■ What needs to be done
Each line that contains "black" needs to be copied from the listing.

■ Dataset records

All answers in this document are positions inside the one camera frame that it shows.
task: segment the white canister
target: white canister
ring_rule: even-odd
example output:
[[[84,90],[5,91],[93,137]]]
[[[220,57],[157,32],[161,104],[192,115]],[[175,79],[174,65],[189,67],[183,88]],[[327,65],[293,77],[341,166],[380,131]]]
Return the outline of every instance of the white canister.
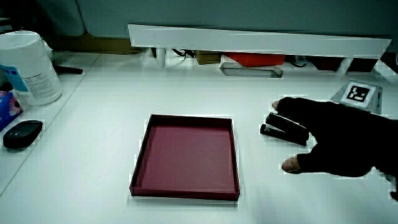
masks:
[[[16,93],[32,106],[45,105],[62,95],[62,86],[41,36],[31,31],[0,35],[0,70]]]

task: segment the empty tray
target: empty tray
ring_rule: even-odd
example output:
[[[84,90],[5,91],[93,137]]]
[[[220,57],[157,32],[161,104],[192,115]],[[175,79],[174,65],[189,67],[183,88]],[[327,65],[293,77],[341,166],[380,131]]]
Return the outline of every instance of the empty tray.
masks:
[[[220,70],[227,76],[281,78],[283,71],[278,66],[245,67],[239,63],[224,62]]]
[[[152,114],[130,191],[133,196],[237,201],[232,120]]]

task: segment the red object
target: red object
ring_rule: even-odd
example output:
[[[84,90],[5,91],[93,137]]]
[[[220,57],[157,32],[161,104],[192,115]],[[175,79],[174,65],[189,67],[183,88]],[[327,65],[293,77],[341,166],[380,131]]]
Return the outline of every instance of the red object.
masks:
[[[337,71],[340,63],[343,61],[341,57],[309,57],[309,60],[318,70]]]
[[[285,60],[285,55],[277,54],[224,52],[224,55],[245,67],[282,65]]]
[[[131,195],[237,201],[232,120],[153,114]]]

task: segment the computer mouse
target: computer mouse
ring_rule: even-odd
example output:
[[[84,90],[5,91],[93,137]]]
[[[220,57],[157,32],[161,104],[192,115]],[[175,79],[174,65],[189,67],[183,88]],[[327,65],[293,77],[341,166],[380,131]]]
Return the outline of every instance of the computer mouse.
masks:
[[[43,128],[43,122],[27,120],[12,127],[2,138],[4,147],[8,149],[23,149],[30,146]]]

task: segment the black glove
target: black glove
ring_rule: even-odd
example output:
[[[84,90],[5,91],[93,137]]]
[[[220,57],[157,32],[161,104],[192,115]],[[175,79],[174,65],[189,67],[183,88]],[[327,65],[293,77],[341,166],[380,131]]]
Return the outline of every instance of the black glove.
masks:
[[[317,140],[311,153],[297,155],[298,173],[360,177],[375,166],[397,177],[398,149],[394,140],[398,138],[398,121],[303,98],[286,97],[273,106],[282,116],[306,127]]]

■ Answer to the exercise
task: segment the black glove
target: black glove
Return the outline of every instance of the black glove.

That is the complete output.